* **BRIEF**:
Please repeat each line below exactly, with no images in the copy.

* **COLLECTED DATA**:

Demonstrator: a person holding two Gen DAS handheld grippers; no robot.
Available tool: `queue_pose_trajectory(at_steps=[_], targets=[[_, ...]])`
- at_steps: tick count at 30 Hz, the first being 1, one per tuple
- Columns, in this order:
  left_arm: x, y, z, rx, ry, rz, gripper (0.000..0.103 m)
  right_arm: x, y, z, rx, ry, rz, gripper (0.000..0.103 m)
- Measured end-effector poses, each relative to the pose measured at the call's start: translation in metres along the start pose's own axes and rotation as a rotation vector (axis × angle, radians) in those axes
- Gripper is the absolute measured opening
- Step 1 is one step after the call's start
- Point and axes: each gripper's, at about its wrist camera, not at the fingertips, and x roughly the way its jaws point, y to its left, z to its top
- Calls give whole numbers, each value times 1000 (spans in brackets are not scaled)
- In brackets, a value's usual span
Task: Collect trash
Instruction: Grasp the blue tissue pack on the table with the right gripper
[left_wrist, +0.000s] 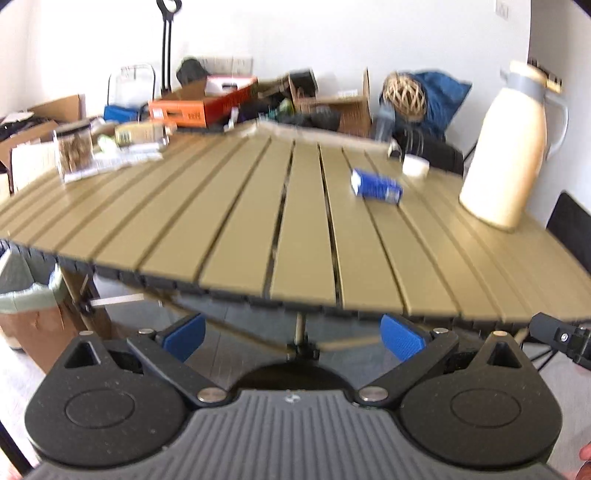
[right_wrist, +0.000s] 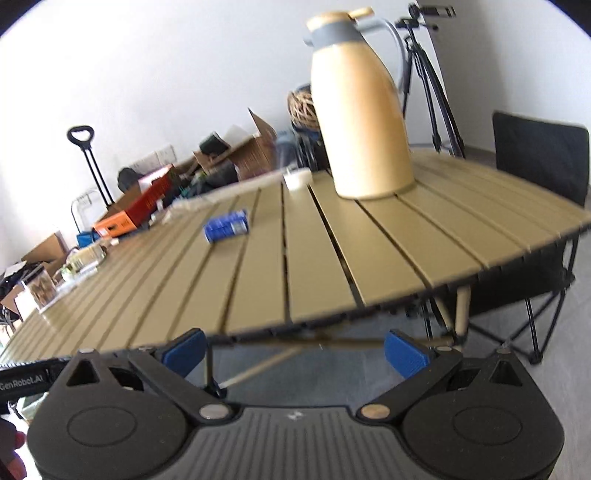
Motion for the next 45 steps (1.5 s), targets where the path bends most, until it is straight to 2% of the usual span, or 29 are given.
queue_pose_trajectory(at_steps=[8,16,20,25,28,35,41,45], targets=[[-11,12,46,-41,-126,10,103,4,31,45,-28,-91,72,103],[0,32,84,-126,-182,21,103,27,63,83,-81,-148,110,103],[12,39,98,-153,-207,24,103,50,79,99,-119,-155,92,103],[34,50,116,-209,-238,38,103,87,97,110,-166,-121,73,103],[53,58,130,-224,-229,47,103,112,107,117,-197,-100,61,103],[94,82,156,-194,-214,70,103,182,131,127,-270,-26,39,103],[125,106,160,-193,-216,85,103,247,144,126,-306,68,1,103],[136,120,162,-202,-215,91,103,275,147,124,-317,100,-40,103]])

* **TASK RESULT**:
Demonstrator: a person holding two Gen DAS handheld grippers; no robot.
Available tool: `queue_pose_trajectory(at_steps=[_], targets=[[_, ...]])`
- at_steps: tick count at 30 Hz, the first being 1, one per tuple
- Columns, in this order:
  left_arm: x, y, z, rx, ry, rz, gripper (0.000..0.103 m)
  right_arm: x, y, z, rx, ry, rz, gripper (0.000..0.103 m)
- Measured end-effector poses, each relative to the pose measured at the call's start: translation in metres along the start pose's own axes and rotation as a rotation vector (axis × angle, radians) in those axes
- Gripper is the absolute measured opening
- Step 1 is one step after the call's start
- Point and axes: each gripper's, at about its wrist camera, not at the fingertips, and x roughly the way its jaws point, y to its left, z to its top
- Calls give whole numbers, each value times 1000 (spans in brackets are not scaled)
- In brackets, a value's usual span
Task: Collect trash
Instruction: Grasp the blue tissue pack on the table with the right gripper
[left_wrist, +0.000s] 
[right_wrist, +0.000s] 
Motion for the next 45 steps (1.5 s), targets where the path bends most, until it is straight to 2% of the usual span, or 29 are given.
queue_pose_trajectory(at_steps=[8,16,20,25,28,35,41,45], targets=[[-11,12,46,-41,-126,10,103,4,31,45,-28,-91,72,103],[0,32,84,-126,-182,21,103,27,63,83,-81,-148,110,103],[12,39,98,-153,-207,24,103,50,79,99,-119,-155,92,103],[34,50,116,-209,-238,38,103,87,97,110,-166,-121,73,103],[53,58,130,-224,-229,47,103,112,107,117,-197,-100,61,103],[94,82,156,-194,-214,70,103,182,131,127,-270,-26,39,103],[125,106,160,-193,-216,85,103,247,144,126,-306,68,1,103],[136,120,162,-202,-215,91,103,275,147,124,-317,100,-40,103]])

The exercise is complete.